第19話 ??地獄
「うッ!?」
ひび割れた大地から吹き出す不気味な煙の臭いに、琥狛は思わず袖で鼻を覆った。
空は血のような赤、太陽の代わりに紫の怪しい光が降り注ぐ世界。
どこからか遠くでおぞましい絶叫のような地鳴りが聞こえてくるが、幸いなことに、琥狛たちのすぐ目の前に襲撃者たちの姿はなかった。
「グルル……」
ギンは喉を鳴らし、鋭い視線で周囲を警戒している。実体化したことで得た確かな質量は、琥狛にとってこの上ない安心感がある。
(……いや、落ち着け。パニックになったら負けだ)
琥狛は深く息を吐き、激しく脈打つ心臓を強引に落ち着かせた。
振り返ってもドアは消えてしまっているが、どこかに元の世界へ繋がる穴や、別の出口があるかもしれない。何より、今の自分には頼れる相棒、ギンがいる。
「ギン、さっさと出口を見つけて帰ろう」
琥狛が努めて明るい声でそう言うと、ギンはフンッと鼻を鳴らし、まるで「任せろ」とでも言うように力強く尾を振った。

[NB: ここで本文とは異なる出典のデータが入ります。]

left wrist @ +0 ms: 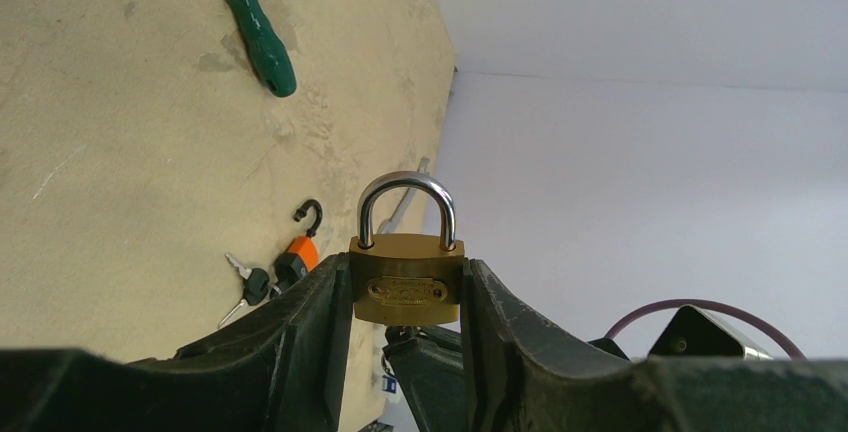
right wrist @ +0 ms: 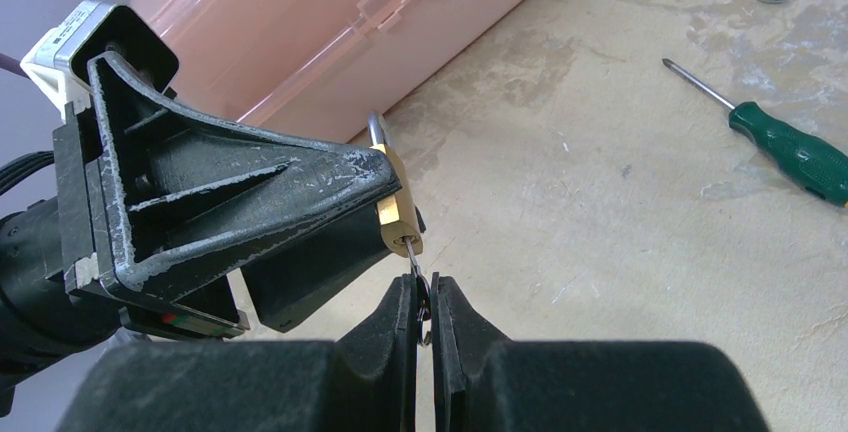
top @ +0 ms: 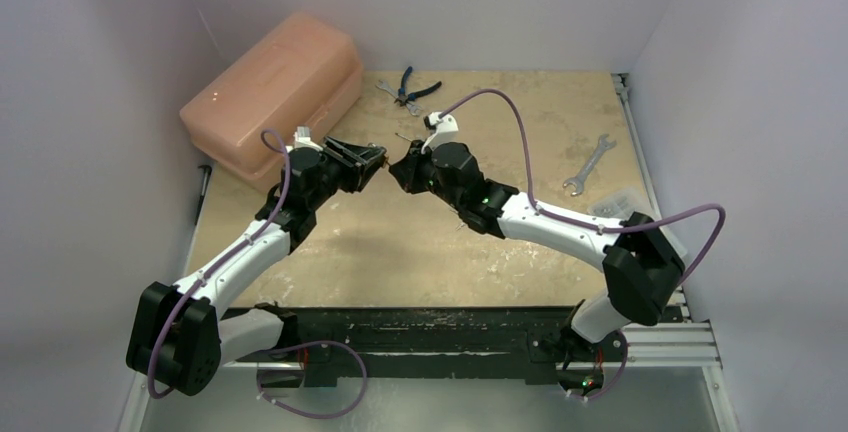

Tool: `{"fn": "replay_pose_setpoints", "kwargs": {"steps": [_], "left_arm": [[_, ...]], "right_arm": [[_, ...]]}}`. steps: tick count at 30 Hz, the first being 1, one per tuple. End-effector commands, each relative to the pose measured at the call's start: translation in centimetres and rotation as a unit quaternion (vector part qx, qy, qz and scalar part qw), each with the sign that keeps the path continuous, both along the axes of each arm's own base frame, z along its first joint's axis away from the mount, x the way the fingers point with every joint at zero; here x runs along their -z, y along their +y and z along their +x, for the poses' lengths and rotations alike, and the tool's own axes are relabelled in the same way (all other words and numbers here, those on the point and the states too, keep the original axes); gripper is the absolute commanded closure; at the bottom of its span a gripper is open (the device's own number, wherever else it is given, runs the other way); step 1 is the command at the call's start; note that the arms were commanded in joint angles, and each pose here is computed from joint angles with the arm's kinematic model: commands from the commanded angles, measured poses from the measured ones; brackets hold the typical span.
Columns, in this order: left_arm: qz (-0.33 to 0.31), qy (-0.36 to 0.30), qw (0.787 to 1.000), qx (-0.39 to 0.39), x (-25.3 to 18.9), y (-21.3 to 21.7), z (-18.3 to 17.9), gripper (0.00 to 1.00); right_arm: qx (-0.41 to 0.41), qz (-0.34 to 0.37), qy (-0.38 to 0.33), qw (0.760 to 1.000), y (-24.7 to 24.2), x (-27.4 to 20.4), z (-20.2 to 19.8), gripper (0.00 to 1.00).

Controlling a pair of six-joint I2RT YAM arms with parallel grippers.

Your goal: Unlock with the key

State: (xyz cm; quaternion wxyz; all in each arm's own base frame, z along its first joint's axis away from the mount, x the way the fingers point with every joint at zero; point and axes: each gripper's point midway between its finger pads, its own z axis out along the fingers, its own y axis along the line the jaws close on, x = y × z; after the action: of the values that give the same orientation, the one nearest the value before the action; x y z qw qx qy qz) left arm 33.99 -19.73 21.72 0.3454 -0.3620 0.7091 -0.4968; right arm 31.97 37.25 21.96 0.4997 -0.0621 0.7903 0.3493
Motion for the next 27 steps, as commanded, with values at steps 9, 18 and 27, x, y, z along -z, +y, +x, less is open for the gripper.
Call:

「よし、あっちの建物の残骸みたいな方に行ってみるか」
武器を持っていないという不安は心の片隅にありつつも、ギンの存在が生む心の余裕から、琥狛はまだ事態を楽観視していた。
この先に待ち受ける本当の恐怖――徐々に精神を削られ、絶望的な包囲網に追い詰められていく「本物の地獄」が始まることなど、この時の琥狛はまだ知る由もなかった。

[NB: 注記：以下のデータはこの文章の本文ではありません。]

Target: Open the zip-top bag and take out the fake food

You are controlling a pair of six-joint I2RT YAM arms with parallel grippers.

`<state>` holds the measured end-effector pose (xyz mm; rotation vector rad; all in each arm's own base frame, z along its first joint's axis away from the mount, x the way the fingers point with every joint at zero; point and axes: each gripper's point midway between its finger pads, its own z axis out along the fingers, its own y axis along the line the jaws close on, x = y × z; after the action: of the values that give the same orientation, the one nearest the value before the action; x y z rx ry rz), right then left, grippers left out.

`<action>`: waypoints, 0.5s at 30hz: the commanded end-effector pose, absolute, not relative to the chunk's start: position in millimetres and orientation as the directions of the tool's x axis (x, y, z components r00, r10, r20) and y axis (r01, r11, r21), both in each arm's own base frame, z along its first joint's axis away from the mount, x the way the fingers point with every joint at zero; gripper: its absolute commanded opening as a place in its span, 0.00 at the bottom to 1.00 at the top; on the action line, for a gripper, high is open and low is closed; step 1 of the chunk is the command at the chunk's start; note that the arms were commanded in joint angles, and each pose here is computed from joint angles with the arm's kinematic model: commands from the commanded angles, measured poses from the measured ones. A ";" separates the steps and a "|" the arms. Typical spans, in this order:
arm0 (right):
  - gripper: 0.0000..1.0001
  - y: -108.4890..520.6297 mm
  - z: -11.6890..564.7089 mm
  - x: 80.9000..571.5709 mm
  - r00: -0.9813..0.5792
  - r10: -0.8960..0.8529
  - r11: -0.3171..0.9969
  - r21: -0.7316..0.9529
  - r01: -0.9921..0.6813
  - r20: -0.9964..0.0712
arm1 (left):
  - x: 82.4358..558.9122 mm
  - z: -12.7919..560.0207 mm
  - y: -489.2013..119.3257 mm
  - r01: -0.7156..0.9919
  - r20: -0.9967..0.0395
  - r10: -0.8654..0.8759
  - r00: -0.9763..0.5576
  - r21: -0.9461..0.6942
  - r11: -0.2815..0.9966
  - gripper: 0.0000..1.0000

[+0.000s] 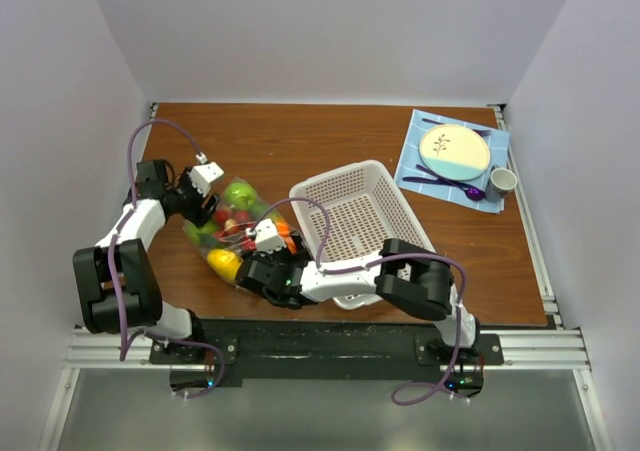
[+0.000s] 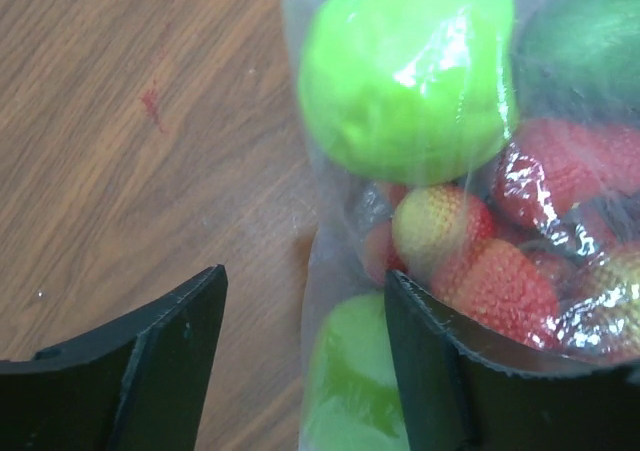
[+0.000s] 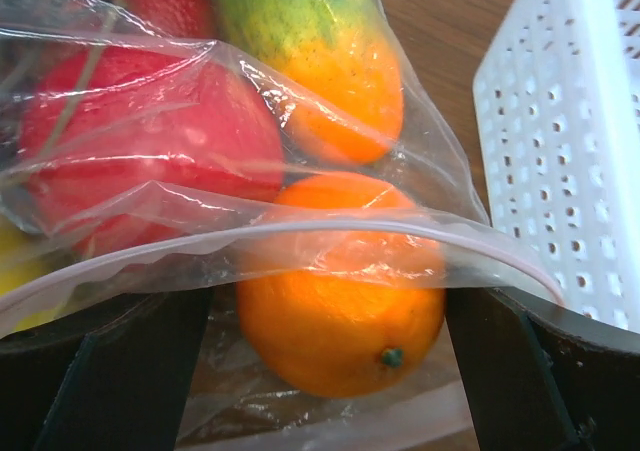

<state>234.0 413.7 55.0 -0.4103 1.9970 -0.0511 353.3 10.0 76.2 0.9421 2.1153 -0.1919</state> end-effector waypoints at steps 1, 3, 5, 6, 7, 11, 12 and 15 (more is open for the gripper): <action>0.99 431.6 59.3 244.5 -0.384 -0.287 0.941 -0.182 -0.287 -0.878 | 333.4 58.2 13.9 0.712 -0.664 0.617 -0.423 0.177 0.679 0.64; 0.98 430.4 55.0 243.6 -0.394 -0.289 0.940 -0.180 -0.289 -0.873 | 331.2 56.9 15.5 0.715 -0.653 0.628 -0.423 0.185 0.674 0.56; 0.95 424.4 49.4 240.5 -0.408 -0.294 0.939 -0.183 -0.291 -0.864 | 329.9 55.4 18.9 0.715 -0.641 0.638 -0.426 0.193 0.672 0.46; 0.93 424.4 48.4 238.8 -0.417 -0.281 0.942 -0.165 -0.292 -0.864 | 330.1 55.1 19.0 0.717 -0.638 0.642 -0.425 0.195 0.669 0.41; 0.88 424.5 49.8 236.5 -0.422 -0.269 0.943 -0.148 -0.298 -0.866 | 330.4 55.1 21.5 0.713 -0.635 0.644 -0.427 0.201 0.672 0.29; 0.74 418.6 44.5 228.7 -0.446 -0.246 0.943 -0.107 -0.314 -0.861 | 331.6 53.8 31.5 0.694 -0.617 0.643 -0.454 0.208 0.689 0.06; 0.70 418.9 45.1 227.8 -0.450 -0.237 0.944 -0.095 -0.315 -0.861 | 331.2 53.9 33.3 0.691 -0.613 0.644 -0.457 0.211 0.691 0.01; 0.55 419.6 52.4 222.7 -0.446 -0.237 0.938 -0.083 -0.338 -0.863 | 327.7 54.4 38.6 0.683 -0.606 0.648 -0.462 0.224 0.695 0.00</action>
<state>229.3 414.3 33.6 -0.4413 2.0533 0.0231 337.8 28.6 59.1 1.0054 2.1874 -0.0995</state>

少し歩くと、赤黒い霧が立ち込める大地の彼方に、その門は唐突に姿を現した。
禍々しい地獄の風景にあって、その門の奥からは、ほんのわずかに現実世界の夕暮れ時のような、温かみのある光が漏れ出しているように見えた。
「ギン、見ろ! あそこに出口っぽいのがあるぞ!」
消えかけていた希望が、琥狛の身体に一瞬で火を灯す。出口が見えている。その事実が、琥狛の警戒心を完全に緩ませた。
「よし、一気に駆け抜けるぞ!」
琥狛とギンは、門を目指して力強く歩行のピッチを上げた。
だが、地獄の悪意は、そんな二人の希望を嘲笑うかのように張り巡らされていた。
「おかしい……なんでだよ……」
10分歩いた。20分歩いた。とっくに着いていておかしくない距離のはずだった。
なのに、遠くに見える門の大きさは、最初に見つけた時からミリ単位すら変わっていない。
まるで、自分たちが歩く速度に合わせて、空間そのものが後ろへと引き延ばされているかのようだった。

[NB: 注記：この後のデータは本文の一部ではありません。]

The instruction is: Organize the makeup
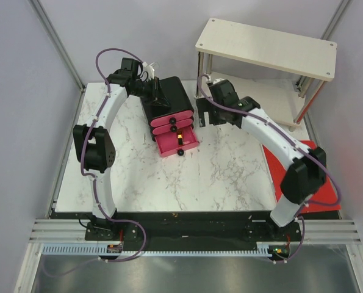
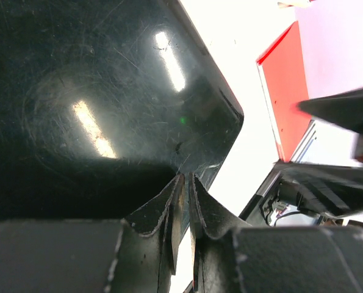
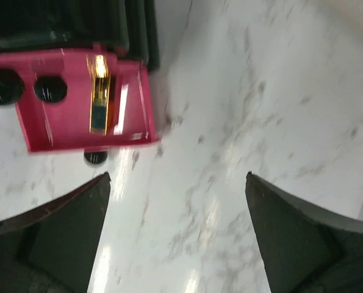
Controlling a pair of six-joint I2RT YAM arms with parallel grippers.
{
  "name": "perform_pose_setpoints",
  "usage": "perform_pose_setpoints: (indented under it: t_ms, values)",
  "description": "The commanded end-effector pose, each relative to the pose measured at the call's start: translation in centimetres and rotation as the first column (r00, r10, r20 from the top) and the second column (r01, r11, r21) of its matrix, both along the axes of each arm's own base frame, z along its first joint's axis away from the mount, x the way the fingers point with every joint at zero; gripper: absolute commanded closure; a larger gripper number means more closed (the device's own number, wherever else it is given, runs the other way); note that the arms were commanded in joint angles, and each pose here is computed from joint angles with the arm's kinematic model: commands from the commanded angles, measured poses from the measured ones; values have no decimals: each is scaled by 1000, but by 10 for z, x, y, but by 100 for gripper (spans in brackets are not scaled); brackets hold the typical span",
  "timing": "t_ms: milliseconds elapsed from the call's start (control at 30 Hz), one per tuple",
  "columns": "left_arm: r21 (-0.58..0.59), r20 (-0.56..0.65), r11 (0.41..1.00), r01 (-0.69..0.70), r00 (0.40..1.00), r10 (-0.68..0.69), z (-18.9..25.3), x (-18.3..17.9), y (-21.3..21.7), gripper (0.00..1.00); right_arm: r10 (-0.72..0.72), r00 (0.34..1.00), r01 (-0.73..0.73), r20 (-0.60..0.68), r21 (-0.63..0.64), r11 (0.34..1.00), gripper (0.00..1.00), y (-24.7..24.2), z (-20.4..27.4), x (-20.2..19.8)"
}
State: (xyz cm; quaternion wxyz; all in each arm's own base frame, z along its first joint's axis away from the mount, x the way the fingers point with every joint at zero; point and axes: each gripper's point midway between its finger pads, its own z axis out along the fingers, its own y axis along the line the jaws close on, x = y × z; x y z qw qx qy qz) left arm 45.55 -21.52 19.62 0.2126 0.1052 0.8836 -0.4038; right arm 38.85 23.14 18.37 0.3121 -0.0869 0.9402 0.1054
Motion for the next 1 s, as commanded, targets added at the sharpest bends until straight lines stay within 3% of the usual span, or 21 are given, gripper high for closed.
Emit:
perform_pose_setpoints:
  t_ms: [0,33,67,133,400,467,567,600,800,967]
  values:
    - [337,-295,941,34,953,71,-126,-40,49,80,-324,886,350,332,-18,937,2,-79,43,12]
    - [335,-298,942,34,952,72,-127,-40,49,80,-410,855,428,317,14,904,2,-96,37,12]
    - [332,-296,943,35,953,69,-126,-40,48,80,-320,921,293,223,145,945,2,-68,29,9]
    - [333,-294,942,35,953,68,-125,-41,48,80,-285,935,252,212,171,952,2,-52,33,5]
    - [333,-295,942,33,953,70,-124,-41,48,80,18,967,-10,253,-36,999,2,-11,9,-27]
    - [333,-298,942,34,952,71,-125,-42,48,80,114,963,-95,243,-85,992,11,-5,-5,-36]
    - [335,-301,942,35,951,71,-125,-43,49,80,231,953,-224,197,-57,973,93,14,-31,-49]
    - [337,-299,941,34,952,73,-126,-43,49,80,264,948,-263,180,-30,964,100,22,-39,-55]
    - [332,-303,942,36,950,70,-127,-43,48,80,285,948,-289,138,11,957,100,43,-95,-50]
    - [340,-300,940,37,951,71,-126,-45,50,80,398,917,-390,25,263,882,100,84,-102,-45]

焦った琥狛は走ってみた。しかし結果は同じだった。距離は一切、縮まらない。
そこから、本当の地獄が始まった。
1時間、3時間、5時間……。
紫色の不気味な光が絶え間なく降り注ぐ世界では、夜が訪れることすらない。
10時間、20時間、30時間――。
気づけば、丸一日を遥かに超える、何十時間もの文字通りの果てしない歩行を強いられていた。
急いで着替えてきたはずの私服は汗と煤にまみれ、じわじわと体力を奪うこの世界の重苦しい空気のせいで、琥狛の足の感覚はとうに麻痺していた。一歩踏み出すたびに、足の裏に焼けるような激痛が走る。
「はっ、ぐ、ぅ……」
喉はカラカラに乾き、息を吸うたびに異臭のする煙が肺を焼き、意識が朦朧とする。
隣を歩くギンもまた、消耗していた。あれほど立派だった白い毛並みは地獄の塵で黒ずみ、荒い息を吐いて一歩一歩を進めている。
(……歩いても、・・・・・・近づかない。)
頼れる相棒が隣にいてくれたとしても、この「距離と時間を奪われる絶望」。心の余裕は完全に消え失せ、残されたのは、乾ききった身体と、底の抜けたような精神的疲労。
目の前に見えているはずの『出口の門』は、今や二人を弄ぶためだけの、残酷な標識と化していた。